Meadows has also prompted speculation that he may look to avoid liability in the Fulton County case by highlighting Trump’s potential culpability. As Politico noted in September, a lawyer for Meadows stated in a pre-trial hearing that the infamous phone call between Trump and Georgia Secretary of State Brad Raffensperger contained “a lot of statements by Mr. Trump” but included no demands to “change the vote totals” from Meadows.
The relatively lenient deals for Ellis, Cheseboro, and Powell — who received probation and fines — have given some of Trump’s co-defendants an opportunity to end at least part of their election-related legal headaches without jail time and to save on the expensive legal bills that have weighed on Trump’s fellow accused. A fourth defendant in the Georgia case, bail bondsman Scott Hall, pleaded guilty to conspiring to access voting machine data. But it is unclear whether other defendants could take up similar offers.
“For the fourth time, Fani Willis and her prosecution team have dismissed the [racketeering and conspiracy] charge in return for a plea to probation,” Trump attorney Steven Sadow said in a statement responding to Ellis’s plea agreement on Tuesday, calling the charges against Trump’s co-defendants “nothing more than a bargaining chip for DA Willis.”
On Tuesday, Trump’s attorneys offered a glimpse of what could await those who do end up testifying against him. Former Trump attorney Michael Cohen took the stand in the New York civil fraud case against Trump, and received an onslaught of accusations and insults from Trump’s legal team. Attorneys Chris Kise and Alina Habba underscored Cohen’s 2018 guilty plea for fraud and making false statements, blasting him as a “serial liar” who “lied to his wife” and called him a “completely out of control” witness for the prosecution.
Elsewhere, though, Trump’s legal advisers are grappling with another recurring problem this year: chronic distrust and petty feuds in their own ranks.

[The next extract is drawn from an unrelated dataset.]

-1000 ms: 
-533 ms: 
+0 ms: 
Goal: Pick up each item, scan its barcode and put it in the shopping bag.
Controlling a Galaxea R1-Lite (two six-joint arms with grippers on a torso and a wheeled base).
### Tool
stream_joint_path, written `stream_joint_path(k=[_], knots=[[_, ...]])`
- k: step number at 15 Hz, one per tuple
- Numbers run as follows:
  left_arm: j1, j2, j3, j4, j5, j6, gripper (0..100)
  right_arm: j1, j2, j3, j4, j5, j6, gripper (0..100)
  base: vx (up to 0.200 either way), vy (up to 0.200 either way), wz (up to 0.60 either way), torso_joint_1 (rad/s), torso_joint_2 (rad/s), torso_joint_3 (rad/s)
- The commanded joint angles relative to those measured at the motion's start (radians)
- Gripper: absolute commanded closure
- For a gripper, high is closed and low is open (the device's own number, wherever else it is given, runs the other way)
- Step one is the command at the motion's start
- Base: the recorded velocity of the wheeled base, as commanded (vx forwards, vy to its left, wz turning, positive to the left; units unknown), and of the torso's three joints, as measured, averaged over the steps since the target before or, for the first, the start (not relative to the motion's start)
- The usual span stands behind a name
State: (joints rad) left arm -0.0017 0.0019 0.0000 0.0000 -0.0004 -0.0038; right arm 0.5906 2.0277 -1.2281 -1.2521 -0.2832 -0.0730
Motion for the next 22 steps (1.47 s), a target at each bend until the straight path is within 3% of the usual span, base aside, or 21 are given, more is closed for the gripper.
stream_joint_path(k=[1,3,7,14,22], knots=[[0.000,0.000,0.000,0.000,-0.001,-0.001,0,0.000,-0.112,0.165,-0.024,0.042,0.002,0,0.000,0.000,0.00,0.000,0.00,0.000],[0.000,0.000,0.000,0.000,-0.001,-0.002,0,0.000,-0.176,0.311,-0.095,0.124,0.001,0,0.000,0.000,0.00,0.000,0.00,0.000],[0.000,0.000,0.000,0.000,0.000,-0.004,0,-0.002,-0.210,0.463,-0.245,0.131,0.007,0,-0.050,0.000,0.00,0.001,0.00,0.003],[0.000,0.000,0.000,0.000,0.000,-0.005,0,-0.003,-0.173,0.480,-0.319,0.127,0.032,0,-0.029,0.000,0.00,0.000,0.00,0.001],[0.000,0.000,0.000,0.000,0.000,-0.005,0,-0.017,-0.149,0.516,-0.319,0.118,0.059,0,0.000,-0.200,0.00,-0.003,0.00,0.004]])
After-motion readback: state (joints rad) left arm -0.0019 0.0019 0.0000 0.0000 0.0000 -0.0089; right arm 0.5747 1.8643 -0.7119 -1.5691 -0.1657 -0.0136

Some of this drama has already exploded into public view, and cost Trump the services of some of his leading defense attorneys.

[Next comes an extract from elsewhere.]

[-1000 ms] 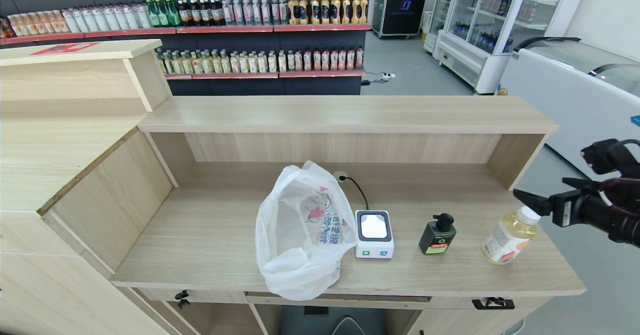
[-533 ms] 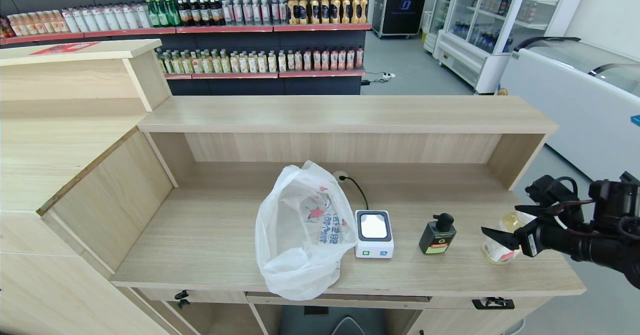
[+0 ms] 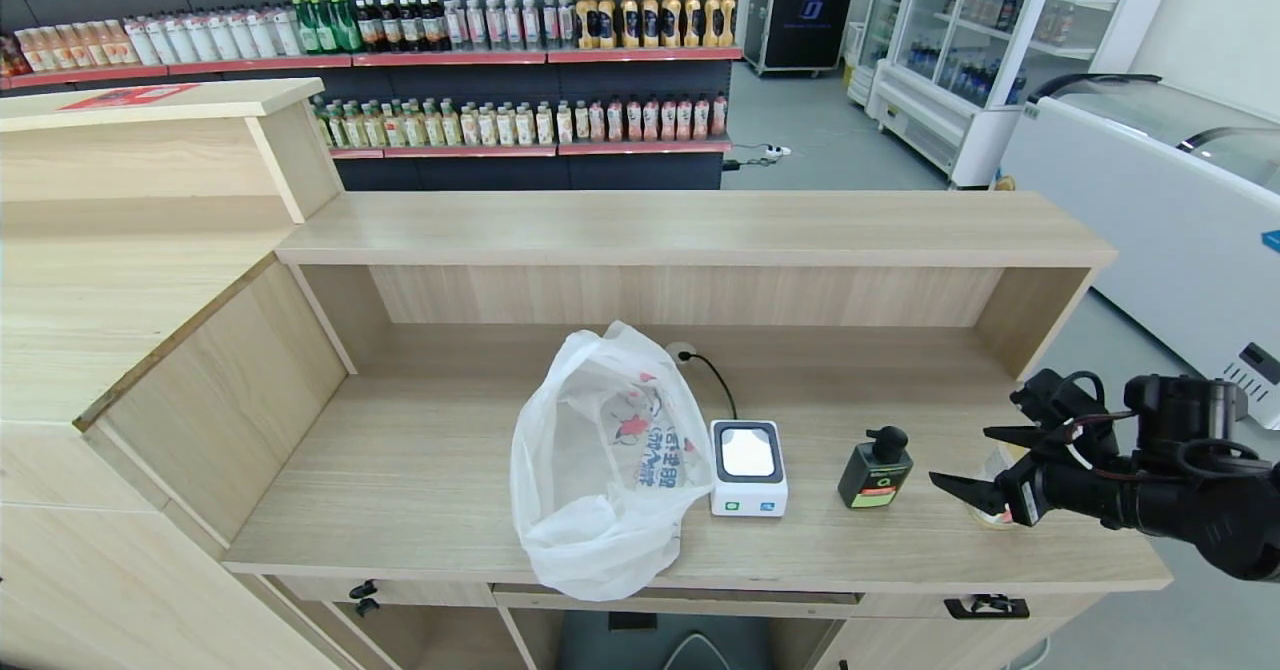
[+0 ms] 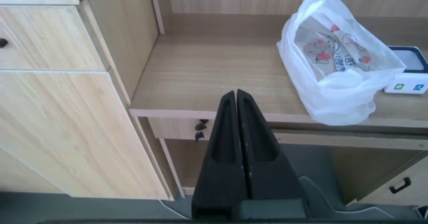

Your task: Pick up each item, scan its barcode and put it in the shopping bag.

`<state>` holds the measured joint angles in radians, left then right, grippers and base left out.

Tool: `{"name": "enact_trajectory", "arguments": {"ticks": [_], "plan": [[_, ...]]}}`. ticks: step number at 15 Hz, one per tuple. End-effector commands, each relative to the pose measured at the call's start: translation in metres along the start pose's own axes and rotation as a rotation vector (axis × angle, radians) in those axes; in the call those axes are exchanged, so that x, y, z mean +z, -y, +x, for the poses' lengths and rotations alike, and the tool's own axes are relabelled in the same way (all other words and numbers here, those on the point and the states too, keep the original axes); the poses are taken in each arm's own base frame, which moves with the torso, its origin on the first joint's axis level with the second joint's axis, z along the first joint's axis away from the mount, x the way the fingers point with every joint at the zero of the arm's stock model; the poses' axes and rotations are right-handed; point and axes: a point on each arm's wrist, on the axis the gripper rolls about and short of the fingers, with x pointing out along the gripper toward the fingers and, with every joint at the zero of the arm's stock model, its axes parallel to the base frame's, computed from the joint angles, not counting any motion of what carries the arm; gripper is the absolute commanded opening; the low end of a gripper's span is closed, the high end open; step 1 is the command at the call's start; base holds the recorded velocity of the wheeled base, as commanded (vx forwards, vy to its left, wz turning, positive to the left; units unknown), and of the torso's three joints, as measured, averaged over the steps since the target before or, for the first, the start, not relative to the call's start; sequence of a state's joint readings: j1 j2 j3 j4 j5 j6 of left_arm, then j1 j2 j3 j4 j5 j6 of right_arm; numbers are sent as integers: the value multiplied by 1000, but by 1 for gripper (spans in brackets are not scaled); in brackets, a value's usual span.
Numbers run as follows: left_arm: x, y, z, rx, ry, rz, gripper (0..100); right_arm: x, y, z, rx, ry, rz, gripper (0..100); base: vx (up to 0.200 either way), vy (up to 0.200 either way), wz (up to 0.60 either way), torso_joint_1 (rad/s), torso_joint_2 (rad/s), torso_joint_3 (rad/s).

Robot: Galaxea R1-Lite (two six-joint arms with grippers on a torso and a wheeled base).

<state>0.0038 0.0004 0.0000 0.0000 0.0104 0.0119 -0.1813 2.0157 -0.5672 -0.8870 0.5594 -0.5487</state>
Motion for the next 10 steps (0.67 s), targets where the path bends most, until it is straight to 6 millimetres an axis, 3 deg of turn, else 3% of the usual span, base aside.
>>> {"name": "enact_trajectory", "arguments": {"ticks": [1,10], "plan": [[0,0,0,1,0,0,0,-7,3,11,27,-5,5,100,0,0,0,0,0,0],[0,0,0,1,0,0,0,-27,9,40,123,4,-25,100,0,0,0,0,0,0]]}}
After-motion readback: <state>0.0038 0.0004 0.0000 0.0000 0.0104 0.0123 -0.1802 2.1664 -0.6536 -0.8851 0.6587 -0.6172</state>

The level of distrust among Trump’s current lawyers has reached a point where some of them have privately spread rumors or speculation this year that other Trump attorneys are secretly cooperating with federal or Fulton County prosecutors, according to two people with direct knowledge of the matter.
The sources add that this has hampered the multiple legal teams’ work defending Trump, because it has on occasion limited what these lawyers think they should say in the presence of the Trump attorneys they don’t trust.
Trump is tentatively scheduled to stand trial in Fulton County in early 2024.